*To do:* Reproduce the listing that follows word for word, without its pictures.

*Raw data:*
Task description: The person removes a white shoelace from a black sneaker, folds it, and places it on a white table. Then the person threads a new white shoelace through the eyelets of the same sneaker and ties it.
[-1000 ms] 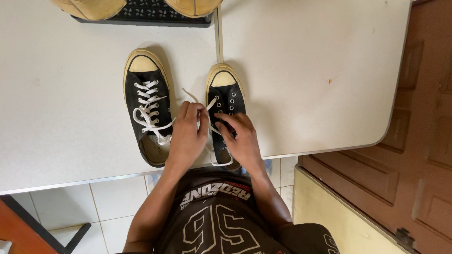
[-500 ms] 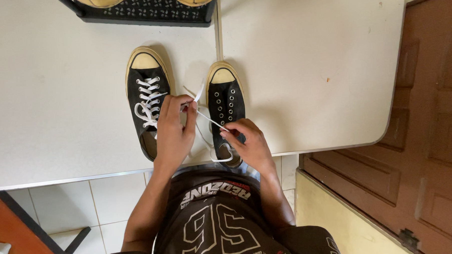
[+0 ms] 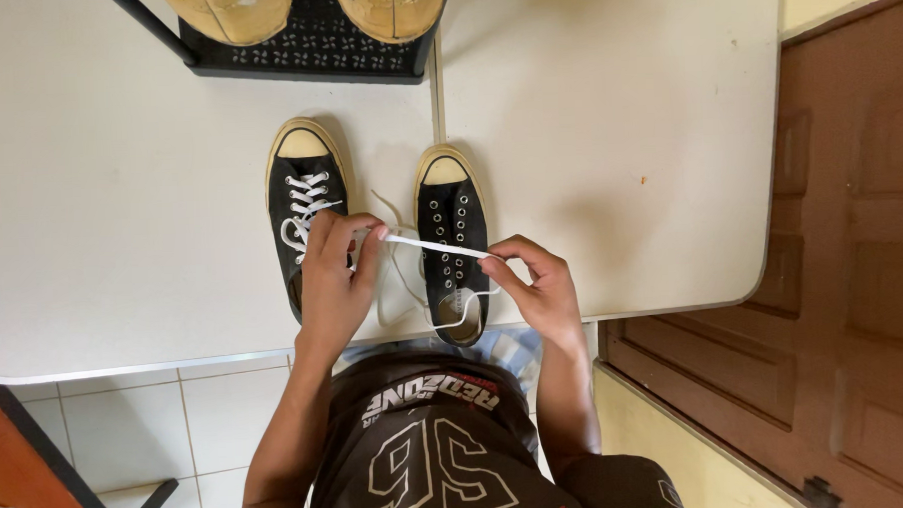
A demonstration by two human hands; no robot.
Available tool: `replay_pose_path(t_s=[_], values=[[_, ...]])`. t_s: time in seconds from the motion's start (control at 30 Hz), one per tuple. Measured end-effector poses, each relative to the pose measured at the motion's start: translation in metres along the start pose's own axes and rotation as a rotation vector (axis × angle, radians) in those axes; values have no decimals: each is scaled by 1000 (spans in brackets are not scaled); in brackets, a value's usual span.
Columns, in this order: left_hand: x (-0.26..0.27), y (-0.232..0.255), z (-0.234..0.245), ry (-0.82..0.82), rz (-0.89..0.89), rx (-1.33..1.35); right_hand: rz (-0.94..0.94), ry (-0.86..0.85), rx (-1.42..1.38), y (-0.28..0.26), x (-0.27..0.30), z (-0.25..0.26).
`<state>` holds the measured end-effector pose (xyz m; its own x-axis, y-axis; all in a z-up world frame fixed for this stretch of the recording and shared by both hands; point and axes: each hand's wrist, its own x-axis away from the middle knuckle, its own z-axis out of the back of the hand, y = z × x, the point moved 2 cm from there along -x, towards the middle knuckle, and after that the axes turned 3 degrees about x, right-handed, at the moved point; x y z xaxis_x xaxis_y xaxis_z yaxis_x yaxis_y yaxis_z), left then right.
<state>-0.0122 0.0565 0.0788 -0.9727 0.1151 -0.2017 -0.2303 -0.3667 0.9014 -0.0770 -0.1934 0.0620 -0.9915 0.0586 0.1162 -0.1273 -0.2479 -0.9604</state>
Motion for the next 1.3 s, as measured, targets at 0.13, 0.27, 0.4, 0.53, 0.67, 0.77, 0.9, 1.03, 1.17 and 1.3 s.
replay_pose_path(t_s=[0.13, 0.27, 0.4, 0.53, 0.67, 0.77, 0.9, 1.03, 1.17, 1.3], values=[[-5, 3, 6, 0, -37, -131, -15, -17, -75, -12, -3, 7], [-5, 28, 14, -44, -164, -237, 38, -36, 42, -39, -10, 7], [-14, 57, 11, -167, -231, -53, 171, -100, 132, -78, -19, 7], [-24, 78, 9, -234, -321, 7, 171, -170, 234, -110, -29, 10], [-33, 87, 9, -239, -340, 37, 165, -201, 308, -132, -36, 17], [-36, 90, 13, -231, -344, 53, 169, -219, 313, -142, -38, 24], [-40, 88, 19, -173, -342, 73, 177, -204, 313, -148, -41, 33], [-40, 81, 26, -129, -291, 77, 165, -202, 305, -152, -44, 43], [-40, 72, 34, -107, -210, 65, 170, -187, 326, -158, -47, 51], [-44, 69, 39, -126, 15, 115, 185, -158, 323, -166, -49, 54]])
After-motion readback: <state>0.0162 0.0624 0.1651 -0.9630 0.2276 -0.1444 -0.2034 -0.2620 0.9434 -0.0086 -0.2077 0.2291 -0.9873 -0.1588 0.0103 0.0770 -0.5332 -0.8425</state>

*Response box:*
Task description: The person removes a white shoelace from a black sneaker, folds it, and places it on a white table. Then the person threads a new white shoelace through the eyelets of the same sneaker and ties it.
[-1000 ms] 
[-500 ms] 
[+0 ms] 
A demonstration by two human hands; no robot.
Available tool: `replay_pose_path(t_s=[_], values=[[_, ...]])`. t_s: time in seconds from the motion's start (control at 30 Hz), one per tuple. Measured end-effector poses, each relative to the pose measured at the motion's start: translation in metres along the start pose's own axes and rotation as a rotation vector (axis × angle, radians) in those axes; values have no decimals: each is scaled by 1000 (spans in brackets are not scaled); in brackets, a value's usual span.
Columns, in this order: left_hand: x (-0.26..0.27), y (-0.232..0.255), z (-0.234..0.245), ry (-0.82..0.82), rz (-0.89..0.89), rx (-1.33..1.35); right_hand: rz (-0.94..0.94), ry (-0.86..0.85), rx (-1.42..1.38), y (-0.28..0.26), x (-0.27..0.30), z (-0.25..0.26).
`<state>` holds the measured end-effector pose (xyz m; its own x-axis, y-axis; all in a z-up world frame fixed for this stretch of the recording and shared by both hands; point and axes: each hand's wrist, its own x-axis away from the middle knuckle, its own z-axis out of the back of the hand, y = z × x, the point moved 2 cm from there along -x, towards the middle knuckle, and after that the axes turned 3 degrees about x, right-handed, at the moved point; x y z xaxis_x xaxis_y xaxis_z yaxis_x yaxis_y yaxis_z), left then right.
<state>-0.0122 0.0565 0.0788 -0.9727 0.1151 -0.2017 -0.2303 -0.3667 0.9014 -0.0770 -0.1934 0.0620 -0.9915 0.0586 0.1162 -0.1273 -0.2479 -0.9604</state>
Motion for the next 1.3 s, as measured, targets at 0.13, 0.27, 0.4, 0.53, 0.67, 0.77, 0.9, 1.03, 1.17 and 1.3 s.
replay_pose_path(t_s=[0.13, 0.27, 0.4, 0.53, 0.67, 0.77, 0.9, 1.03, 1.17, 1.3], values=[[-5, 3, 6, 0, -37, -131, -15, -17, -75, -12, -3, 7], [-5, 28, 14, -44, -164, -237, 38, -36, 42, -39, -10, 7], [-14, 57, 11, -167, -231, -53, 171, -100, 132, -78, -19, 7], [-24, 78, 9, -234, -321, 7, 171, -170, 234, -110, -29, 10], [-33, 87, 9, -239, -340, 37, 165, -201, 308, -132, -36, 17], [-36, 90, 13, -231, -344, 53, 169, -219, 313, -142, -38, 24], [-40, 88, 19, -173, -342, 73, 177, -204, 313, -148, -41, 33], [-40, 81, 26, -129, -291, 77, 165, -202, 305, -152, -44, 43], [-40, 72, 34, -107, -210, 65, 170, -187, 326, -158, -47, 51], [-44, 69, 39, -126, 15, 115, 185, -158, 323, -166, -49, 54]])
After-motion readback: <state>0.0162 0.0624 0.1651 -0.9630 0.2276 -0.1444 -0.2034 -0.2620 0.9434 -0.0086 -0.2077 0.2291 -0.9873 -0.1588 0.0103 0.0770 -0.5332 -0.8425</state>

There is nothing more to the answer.